Interesting. I'll have to double-check about that but I hadn't noticed it happening locally.


  - I'm pretty sure the issue will not be seen if the load balancer is
also associated with the logical switch.  In that case, dnat would
happen in the logical switch pipeline.
    But still we should address this issue as it's a regression
introduced by the commit 4deac4509abb.

  - Only small concern I've with this patch is the usage of
ct_label.natted field in the egress pipeline.  In the ingress pipeline
of the router we send the pkt to conntrack and then do NAT.
    I'm just worried what if the ct states/labels are not valid or they
get cleared when the pkt enters ingress to egress pipeline.  Looks
like we don't clear the conntrack state now.
    But future patches could.  I think we should document this somewhere.

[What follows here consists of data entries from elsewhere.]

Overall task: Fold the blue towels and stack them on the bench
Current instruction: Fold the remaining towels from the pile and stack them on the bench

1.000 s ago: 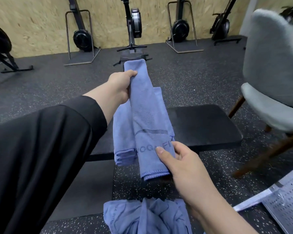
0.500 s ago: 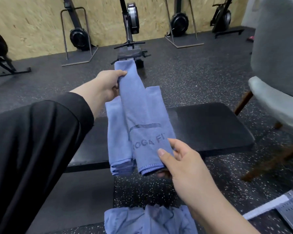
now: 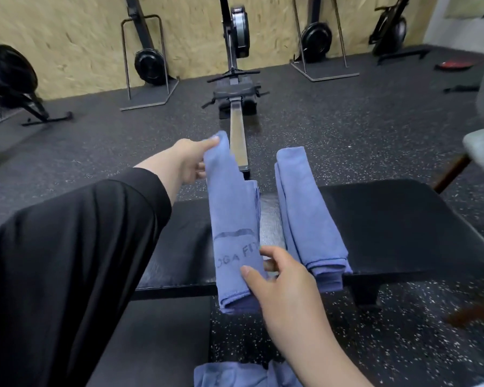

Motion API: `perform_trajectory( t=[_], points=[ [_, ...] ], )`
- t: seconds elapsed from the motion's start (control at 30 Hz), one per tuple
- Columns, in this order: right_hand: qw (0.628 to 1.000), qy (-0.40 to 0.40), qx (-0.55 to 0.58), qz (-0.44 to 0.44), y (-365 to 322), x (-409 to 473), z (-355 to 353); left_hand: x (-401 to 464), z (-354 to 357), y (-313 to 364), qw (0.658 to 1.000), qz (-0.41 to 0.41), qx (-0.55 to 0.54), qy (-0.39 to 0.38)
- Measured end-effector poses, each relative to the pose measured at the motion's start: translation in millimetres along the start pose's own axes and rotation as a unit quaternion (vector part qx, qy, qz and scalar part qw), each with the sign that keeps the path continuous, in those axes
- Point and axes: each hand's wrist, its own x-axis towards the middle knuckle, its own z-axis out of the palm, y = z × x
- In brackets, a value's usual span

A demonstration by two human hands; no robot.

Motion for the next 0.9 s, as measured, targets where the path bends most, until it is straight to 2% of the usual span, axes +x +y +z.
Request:
perform_trajectory(
  t=[0.07,0.1,0.17,0.3,0.4,0.63,0.77,0.9],
  points=[
    [0.992,0.003,-0.123,-0.011,7.3,6.0,3.9,-8.5,7.4,-16.2,0.986,0.036,0.161,0.01],
    [0.988,0.003,-0.151,-0.014,9.3,7.0,5.2,-14.7,11.2,-26.4,0.973,0.064,0.22,0.029],
    [0.984,0.013,-0.177,-0.029,9.9,5.6,5.4,-26.1,18.8,-47.8,0.957,0.116,0.262,0.051],
    [0.962,0.021,-0.249,-0.11,12.2,3.7,6.0,-48.6,19.9,-73.4,0.957,0.155,0.236,0.065],
    [0.955,0.014,-0.267,-0.126,15.6,3.6,3.9,-73.5,23.4,-82.6,0.966,0.153,0.203,0.052],
    [0.96,0.005,-0.233,-0.154,8.5,-7.0,-5.6,-137.1,31.3,-97.8,0.985,0.136,0.1,0.029],
    [0.96,0.002,-0.222,-0.168,5.4,-16.1,-14.0,-164.4,27.9,-98.9,0.99,0.107,0.092,0.023],
    [0.96,0.01,-0.215,-0.178,2.2,-28.7,-25.6,-198.7,28.9,-95.7,0.986,0.122,0.11,0.031]
  ],
)
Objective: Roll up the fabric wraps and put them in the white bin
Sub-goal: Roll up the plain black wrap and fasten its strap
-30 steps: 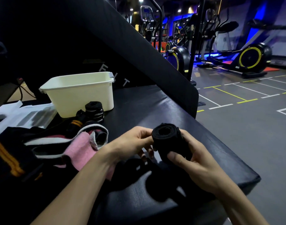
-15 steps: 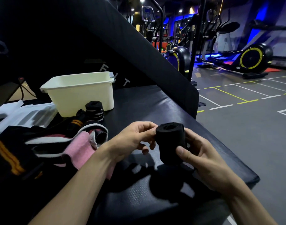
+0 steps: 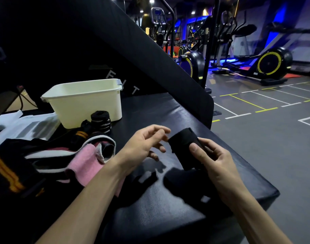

The tricky thing here is that I don't know if there is any other reliable way to know in the egress pipeline if the packet was natted in the ingress pipeline. AFAIK, there is no scenario where the router egress pipeline can run on a different node than the router ingress pipeline, so at least the way it currently works should be reliable.

Where is the best place to document this?


-  This patch needs to add the relevant documentation in the
ovn-northd.8.xml for the new flows added.

-  Instead of adding the flows in the "lr_out_snat" stage,  I'd
suggest to add the below flow in the "lr_out_chk_dnat_local" pipeline

     table=0 (lr_out_chk_dnat_local), priority=50   , match=(ip &&
ct_label.natted == 1),  action=(reg9[4] = 1; next;)

We already have flows in the "lr_out_snat" stage to make use of
"ct_snat" action instead of "ct_snat_in_czone" if reg9[4] is set.
Can you please see if this suggestion is possible ?

That sounds perfectly reasonable. I'll test it out and see if it works.



Thanks
Numan




---
Note: The "SNAT in separate zone from DNAT" test in system-ovn.at can
fail on some systems, and at this point it's not clear what causes it.
On my development system running Fedora 33 and kernel 5.14.18-100, the
test fails because the pings fail. In a container running Fedora 33 and
kernel 5.10.19-200, the test succeeds. It's unknown if it's the kernel
version or some other setting that has a bearing on the success or
failure of the test. The OpenFlow that ovn-controller generates is
identical on both successful and failure scenarios.

If this inconsistency causes issues with CI, then this patch may need to
be re-examined to determine if there are other parameters that may be
needed to correct the referenced issue.
---
  northd/northd.c     |  53 ++++++++++++++------
  tests/ovn-northd.at |  36 ++++++++++++++
  tests/system-ovn.at | 117 ++++++++++++++++++++++++++++++++++++++++++++
  3 files changed, 190 insertions(+), 16 deletions(-)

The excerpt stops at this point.